Semuanya kini telah menguap ditelan proses modernisasi transportasi. Sejak mesinisasi alat angkut, warung makan Sipuah yang terkenal dengan gulai umbutnya sudah menghilang bersamaan dengan menghilangnya alat angkut tenaga kuda. Bahkan, seekor kuda pun tidak lagi terlihat di kecamatan itu. Anak-anak yang lahir pasca era kuda beban, hanyalah mengenal kuda di TV atau di tempat lain yang masih memeliharanya. Sebuah perubahan sosial-ekonomi dan gaya hidup yang dramatis.

Sekarang mitos Ayam Sipuah saya bawa ke ranah kultur politik bangsa. Apa pula sangkut pautnya? Anda ikuti seterusnya di bawah ini. Dalam pengamatan saya sejak beberapa tahun terakhir, jumlah Ayam Sipuah semakin berjibun saja, termasuk mereka yang semula galak di kampus.

Sekali merapat ke pinggir kekuasaan, kelakuannya berubah secara tragis: membela kekuasaan itu setengah mati. Idealisme sebagai kekuatan antikorupsi, misalnya, telah menguap seperti menguapnya gambaran kuda beban digusur mesin di Kecamatan Sumpur Kudus. Inilah yang sering saya istilahkan dengan idealisme musiman, tak tahan banting dan godaan. Saya punya daftar panjang tentang sosok Ayam Sipuah ini di panggung perpolitikan kita, dari tingkat bawah sampai ke tingkat puncak, tetapi sangatlah tidak etis bila disebutkan di sini.

Ciri utamanya adalah: kelakuannya berubah, tetapi terlihat lucu, aneh, dan kaku, sekali menginjak kawasan pinggir kekuasaan yang mungkin telah memberinya sesuatu. Menemui manusia dalam kategori ini, Anda akan sia-sia belaka jika berharap dapat berbicara dari hati ke hati dengan mereka. Tetapi, Anda jangan membuat generalisasi, sebab masih cukup tersedia di antara anak bangsa ini, sekalipun sudah turut berkuasa, hati nuraninya belum lumpuh. Jika terkesan sebagai Ayam Sipuah, itu hanyalah sebagai siasat yang tidak sampai membinasakan integritas pribadinya.

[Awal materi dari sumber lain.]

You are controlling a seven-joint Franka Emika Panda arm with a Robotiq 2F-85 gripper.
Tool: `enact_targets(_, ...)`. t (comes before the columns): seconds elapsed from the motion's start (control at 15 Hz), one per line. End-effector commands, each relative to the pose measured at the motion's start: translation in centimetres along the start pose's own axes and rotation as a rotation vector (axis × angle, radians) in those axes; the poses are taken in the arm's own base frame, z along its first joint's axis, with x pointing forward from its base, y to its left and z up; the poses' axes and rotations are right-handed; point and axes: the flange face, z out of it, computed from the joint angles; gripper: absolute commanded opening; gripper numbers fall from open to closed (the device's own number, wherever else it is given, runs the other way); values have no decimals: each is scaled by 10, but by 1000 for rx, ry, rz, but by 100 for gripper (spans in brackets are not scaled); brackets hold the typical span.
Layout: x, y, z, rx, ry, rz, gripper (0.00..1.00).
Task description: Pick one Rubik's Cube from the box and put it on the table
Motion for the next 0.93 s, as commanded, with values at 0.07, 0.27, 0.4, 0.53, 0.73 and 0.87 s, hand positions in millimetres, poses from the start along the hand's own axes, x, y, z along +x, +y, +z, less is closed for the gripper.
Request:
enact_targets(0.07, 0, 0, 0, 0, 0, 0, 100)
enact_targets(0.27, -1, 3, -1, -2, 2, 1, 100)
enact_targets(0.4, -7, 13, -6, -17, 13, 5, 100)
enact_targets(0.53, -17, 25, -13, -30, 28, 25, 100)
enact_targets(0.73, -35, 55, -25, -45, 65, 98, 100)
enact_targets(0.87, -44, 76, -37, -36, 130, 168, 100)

Idealismenya masih bertahan, sekalipun harus dikemas secara berhati-hati agar 'kepala simbung' (semacam kura-kura yang hidup di air) bosnya tidak tersinggung. Manusia tipe ini masih dapat diajak berbicara secara serius, tetapi tentunya tidak di muka publik, demi menjaga hubungannya dengan kekuasaan.

Sebuah demokrasi yang sehat dan kuat harus dibebaskan dari kultur Ayam Sipuah. Politisi sebagai pemain utama di panggung demokrasi semestinya adalah manusia-manusia merdeka dengan wawasan jauh ke depan, tetapi santun dalam berperilaku. Jika berdemonstrasi, pasti dilakukan dengan damai, pantangan baginya merusak lingkungan.

Model demonstrasi brutal sama saja dengan menggali makam demokrasi, sesuatu yang selalu dirindukan oleh setiap kecenderungan kekuasaan otoritarian-feodalistik yang biasa tampak dalam sistem kerajaan absolut. Kekuatan demokrasi Indonesia harus awas terhadap segala kemungkinan buruk di masa depan. Akhirnya, di ring tinju Polri vs KPK sekarang ini, jangan sampai muncul mental Ayam Sipuah di lingkungan KPK, sebab pasti akan semakin menderai demokrasi kita yang masih oleng ini.